■ DATA SHOWN:
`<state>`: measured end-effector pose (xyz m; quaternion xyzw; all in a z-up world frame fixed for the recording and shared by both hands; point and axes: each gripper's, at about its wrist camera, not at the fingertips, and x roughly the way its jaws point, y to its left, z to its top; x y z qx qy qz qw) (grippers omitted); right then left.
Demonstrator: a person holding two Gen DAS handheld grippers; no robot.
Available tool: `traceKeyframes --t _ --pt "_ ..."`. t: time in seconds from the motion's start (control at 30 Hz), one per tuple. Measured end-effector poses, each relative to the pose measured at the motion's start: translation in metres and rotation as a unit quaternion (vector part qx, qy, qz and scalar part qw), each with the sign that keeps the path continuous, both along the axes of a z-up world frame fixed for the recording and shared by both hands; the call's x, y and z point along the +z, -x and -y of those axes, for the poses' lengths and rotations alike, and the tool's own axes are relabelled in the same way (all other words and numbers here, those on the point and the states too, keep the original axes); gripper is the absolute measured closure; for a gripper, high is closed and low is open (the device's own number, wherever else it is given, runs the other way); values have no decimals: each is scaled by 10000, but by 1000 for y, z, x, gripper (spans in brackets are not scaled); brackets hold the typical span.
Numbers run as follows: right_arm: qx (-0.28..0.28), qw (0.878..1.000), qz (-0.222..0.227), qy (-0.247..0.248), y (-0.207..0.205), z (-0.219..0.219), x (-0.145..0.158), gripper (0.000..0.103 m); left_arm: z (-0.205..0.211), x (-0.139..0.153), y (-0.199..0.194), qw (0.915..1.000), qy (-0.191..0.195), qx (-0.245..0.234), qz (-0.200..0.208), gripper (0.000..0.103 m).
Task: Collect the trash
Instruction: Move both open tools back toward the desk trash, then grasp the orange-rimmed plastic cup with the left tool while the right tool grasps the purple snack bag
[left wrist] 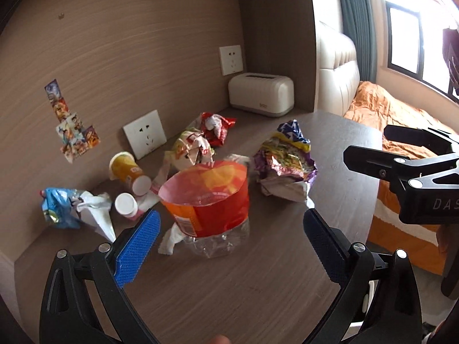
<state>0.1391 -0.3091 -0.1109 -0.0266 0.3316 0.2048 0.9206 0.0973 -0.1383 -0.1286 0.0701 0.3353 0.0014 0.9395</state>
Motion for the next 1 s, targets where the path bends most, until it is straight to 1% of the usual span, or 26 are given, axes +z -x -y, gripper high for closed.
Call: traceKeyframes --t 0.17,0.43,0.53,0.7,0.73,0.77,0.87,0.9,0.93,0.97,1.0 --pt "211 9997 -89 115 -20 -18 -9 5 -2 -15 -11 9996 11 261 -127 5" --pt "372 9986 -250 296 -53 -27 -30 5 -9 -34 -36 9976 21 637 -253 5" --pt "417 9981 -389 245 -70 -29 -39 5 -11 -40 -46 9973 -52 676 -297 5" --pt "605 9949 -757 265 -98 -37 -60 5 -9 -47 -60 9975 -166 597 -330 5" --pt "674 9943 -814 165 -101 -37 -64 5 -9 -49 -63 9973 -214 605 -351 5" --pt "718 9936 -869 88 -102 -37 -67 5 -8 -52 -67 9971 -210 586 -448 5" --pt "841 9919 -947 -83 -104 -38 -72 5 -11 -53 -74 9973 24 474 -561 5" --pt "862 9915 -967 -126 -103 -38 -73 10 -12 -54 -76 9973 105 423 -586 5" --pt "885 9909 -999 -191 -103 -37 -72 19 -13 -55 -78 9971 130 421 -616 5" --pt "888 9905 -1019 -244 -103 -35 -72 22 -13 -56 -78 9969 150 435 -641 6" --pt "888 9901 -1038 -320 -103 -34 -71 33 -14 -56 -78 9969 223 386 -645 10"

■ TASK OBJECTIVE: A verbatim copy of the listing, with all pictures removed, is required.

■ ANSWER TO THE EXERCISE:
`<state>`: measured end-effector pose (xyz m; quaternion xyzw; all in a z-up world frame fixed for the recording and shared by both hands; point and axes: each gripper's, at about its wrist camera, not at the fingertips, and x roughly the way its jaws point, y to its left, z to its top; x y z qx qy qz qw) (grippers omitted); right then left.
Demonstrator: a person holding two Gen DAS handheld grippers; no robot.
Available tool: `traceKeyframes --t _ --pt "_ ..."`. t: time in seconds from the motion's start (control at 30 Hz), one per tuple. Measured end-effector poses, each relative to the pose measured at the motion's start: translation in metres and rotation as a unit quaternion (vector part qx, qy, qz and scalar part qw), each with the sign that keeps the path continuous, both along the axes of a z-up world frame fixed for the recording and shared by both hands; the call's x, y and z point along the +z, -x and -y of those axes, for the poses' lengths and rotations alike, and the tool's own axes are relabelled in the same way (all other words and numbers here, those on the point and the states too, keep the original axes); gripper is the absolute measured closure; for a gripper, high is closed and low is open (the device's own number, wherever else it is given, runs the other way); values have no decimals: each is scaled by 10000, but by 1000 for y, z, x, gripper (spans in brackets are not scaled); brackets hold the typical span.
Numbers run as follows: right_arm: qx (-0.28..0.28), qw (0.878..1.000), qz (-0.222..0.227), qy (-0.247..0.248), y (-0.207..0.205), z (-0.219..0.219), x (-0.145..0.158), gripper (0.000..0.103 m); left_arm: z (-0.205..0.211), x (-0.139..0.153), y (-0.199..0.194), qw (0.915..1.000), qy (-0.191..0.195), qx (-0.245..0.234), qz (-0.200..0.208), gripper (0.000..0.103 m).
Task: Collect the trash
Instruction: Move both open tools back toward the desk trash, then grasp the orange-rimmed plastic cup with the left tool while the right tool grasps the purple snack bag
[left wrist] 
<state>0.1391 -0.3091 -0.1109 -0.0266 0.3316 0.2048 0.9206 0.0973 -0.1383 -0.1286 0.0701 0.3353 0.0014 0.9395</state>
Motion for the next 1 s, targets where the path bends most, until it is straight to 1% of the usual span, or 26 are given, axes +z -x -y, gripper high for closed.
Call: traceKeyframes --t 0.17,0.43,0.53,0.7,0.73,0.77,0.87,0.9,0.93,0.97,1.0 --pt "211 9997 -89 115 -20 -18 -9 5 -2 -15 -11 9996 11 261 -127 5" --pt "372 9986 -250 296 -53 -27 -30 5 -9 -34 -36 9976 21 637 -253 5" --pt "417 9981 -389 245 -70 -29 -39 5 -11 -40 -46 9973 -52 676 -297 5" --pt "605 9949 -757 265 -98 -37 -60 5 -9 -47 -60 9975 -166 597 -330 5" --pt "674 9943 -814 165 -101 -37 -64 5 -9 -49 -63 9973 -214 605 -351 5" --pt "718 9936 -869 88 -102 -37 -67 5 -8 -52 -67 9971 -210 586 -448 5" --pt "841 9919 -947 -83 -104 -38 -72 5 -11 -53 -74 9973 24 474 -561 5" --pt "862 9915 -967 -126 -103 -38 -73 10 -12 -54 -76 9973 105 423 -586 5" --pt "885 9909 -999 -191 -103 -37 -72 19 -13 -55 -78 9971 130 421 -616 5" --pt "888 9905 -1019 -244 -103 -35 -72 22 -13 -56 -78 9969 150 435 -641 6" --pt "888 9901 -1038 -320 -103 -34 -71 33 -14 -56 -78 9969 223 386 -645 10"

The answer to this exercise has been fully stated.